Wednesday, September 11, 2013

Back to (Genealogy) School

     It isn’t only the kids who are headed back to school.  Those of us who have been involved in researching our family history for a long time (33 years, in my case) can also benefit from hitting the books.
     Over the last couple of months, I’ve plunged into a reading list that’s recharged my interest in genealogy, and given me many tools to do a better job.  I’ll review the process here.  (The books are widely available from a variety of sources, genealogy book vendors, non-profit used book dealers, Amazon, and the like.)
     First up:  Hey America, Your Roots Are Showing, by well-known researcher and author Megan Smolenyak.  Not a “how-to” book, but more of a “greatest hits” collection, from among her past research cases.  She tells about a fascinating variety of subjects and approaches, in a brisk and breezy style that’s not too demanding.  Probably my favorite chapter was about the identity of the “real” Annie Moore, first down the gangplank at Ellis Island.  The book is a great way to get excited about family history research.

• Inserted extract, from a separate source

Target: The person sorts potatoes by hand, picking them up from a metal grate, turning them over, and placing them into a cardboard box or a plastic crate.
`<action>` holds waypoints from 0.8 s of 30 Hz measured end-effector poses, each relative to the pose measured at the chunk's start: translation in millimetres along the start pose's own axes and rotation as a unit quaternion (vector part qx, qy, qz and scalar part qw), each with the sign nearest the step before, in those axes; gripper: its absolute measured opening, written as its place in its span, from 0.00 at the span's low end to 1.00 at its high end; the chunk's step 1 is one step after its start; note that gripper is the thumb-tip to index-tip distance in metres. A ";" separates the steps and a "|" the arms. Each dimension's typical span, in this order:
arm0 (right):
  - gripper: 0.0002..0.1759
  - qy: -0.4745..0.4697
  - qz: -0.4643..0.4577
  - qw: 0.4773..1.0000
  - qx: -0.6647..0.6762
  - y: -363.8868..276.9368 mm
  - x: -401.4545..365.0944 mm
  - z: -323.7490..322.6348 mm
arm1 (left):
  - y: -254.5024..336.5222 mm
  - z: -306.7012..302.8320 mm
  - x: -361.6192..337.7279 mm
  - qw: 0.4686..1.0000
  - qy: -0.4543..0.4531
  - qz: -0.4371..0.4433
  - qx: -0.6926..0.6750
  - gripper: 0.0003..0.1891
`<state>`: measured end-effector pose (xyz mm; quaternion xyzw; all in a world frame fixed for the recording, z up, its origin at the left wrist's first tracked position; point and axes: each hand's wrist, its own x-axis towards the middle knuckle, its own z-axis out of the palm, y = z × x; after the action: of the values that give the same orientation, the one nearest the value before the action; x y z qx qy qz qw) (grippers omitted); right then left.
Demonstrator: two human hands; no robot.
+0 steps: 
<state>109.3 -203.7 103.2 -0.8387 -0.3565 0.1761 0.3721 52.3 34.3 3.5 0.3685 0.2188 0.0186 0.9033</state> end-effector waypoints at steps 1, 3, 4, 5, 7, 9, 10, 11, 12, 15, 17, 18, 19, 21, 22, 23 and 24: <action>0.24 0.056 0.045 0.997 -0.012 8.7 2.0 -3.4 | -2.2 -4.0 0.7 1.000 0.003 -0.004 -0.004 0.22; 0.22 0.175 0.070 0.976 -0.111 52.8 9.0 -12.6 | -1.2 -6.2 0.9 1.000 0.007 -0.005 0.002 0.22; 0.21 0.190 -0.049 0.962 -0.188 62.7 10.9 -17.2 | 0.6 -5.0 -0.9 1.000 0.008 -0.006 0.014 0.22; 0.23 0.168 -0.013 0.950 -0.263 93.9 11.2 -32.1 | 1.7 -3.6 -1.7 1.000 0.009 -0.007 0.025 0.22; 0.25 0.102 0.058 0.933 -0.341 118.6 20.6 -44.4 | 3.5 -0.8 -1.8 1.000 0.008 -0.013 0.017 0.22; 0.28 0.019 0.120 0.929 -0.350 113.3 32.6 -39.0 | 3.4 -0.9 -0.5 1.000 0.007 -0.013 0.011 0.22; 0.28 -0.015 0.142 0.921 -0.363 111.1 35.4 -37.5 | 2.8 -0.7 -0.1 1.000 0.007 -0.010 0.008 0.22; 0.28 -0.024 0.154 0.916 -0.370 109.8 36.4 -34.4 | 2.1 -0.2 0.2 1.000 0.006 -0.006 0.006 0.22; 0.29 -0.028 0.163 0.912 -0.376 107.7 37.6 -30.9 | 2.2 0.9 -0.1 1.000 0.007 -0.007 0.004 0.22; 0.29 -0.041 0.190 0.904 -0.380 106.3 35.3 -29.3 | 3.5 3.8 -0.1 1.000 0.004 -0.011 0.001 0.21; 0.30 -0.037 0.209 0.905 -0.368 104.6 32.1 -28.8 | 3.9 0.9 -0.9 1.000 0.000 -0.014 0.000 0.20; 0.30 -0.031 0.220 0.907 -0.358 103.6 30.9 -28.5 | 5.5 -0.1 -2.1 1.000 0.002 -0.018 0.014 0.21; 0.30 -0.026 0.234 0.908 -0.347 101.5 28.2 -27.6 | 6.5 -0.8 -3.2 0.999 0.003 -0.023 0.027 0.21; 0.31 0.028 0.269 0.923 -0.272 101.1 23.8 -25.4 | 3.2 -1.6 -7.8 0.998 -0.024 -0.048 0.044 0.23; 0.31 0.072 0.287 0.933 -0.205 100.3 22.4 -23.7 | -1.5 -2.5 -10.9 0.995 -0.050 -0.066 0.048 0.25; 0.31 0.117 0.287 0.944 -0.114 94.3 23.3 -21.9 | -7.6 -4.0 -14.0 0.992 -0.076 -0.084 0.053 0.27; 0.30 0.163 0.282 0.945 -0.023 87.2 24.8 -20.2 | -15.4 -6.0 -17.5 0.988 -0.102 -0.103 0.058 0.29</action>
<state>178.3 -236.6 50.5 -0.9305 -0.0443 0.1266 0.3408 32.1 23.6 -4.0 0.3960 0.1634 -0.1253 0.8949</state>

     Next, it was on to Family Trees: A History of Genealogy in America, by François Weil.  I had the pleasure of hearing him address the summer meeting of the New England Historic Genealogical Society in Boston this year.  The book describes the shifting landscape of the who, the how, and the why of family history research in America, from colonial times up to the present.  It certainly provides food for thought; we may need to take another look at some of the “family tree” books we’ve all used as reference material!
     Now, you’d think that my 33 years of experience might give me some kind of advantage, when it comes to “knowing it all.”  Hah!  The next book gave me some queasy feelings about what I missed, or did poorly, along the way.  The Family Tree Problem Solver, by the late Marsha Hoffman Rising, gives an excellent course that would benefit genealogists at all levels of expertise.  Every concept is illustrated by actual examples from her research.  Those “brick walls?”  Using this process may provide some hope, after all.
     Then it was on to Mastering Genealogical Proof, by Thomas W. Jones.   You’ve got to love a guy who’s become a respected expert in the field, even though I assume he had to work with the surname Jones!  This book covers the Genealogical Proof Standard:  what it is, and how to apply it.  I experienced a feeling of dread when, on page two, he describes the book as being similar to a mathematics textbook.  But I became engaged in the experience of reading it.  Each chapter presents a concept, illustrates it, and asks the reader to answer test questions.  If you’re thinking, “What’s a proof standard?” or if the start of your genealogy career began before it was established, or if you have only a hazy notion that it involves “a reasonably exhaustive search,” and “source citations,” there is much to be learned from this book.
     On the horizon are two more offerings, sitting on my desk.  The first is Locating Your Roots:  Discover Your Ancestors Using Land Records, by Patricia Law Hatcher.  This is considered  the go-to book on the subject, and I look forward to getting a better handle on this topic.  Finally, I’ll read  the latest from “The Genealogy Guys,” of podcasting fame, George G. Morgan and Drew Smith:  Advanced Genealogy Research Techniques.  This one assumes you’ve at least started your research, but would be useful at all skill levels.  The language used is an easy read.  The book updates traditional “how-to” directions for the 21st century, to include tools such as social media and DNA testing.
     While I’m always tempted by the lure of new research, I know I’ll benefit more from taking a spin past all of my old “brick walls,” and seeing how much I could accomplish by applying these important techniques.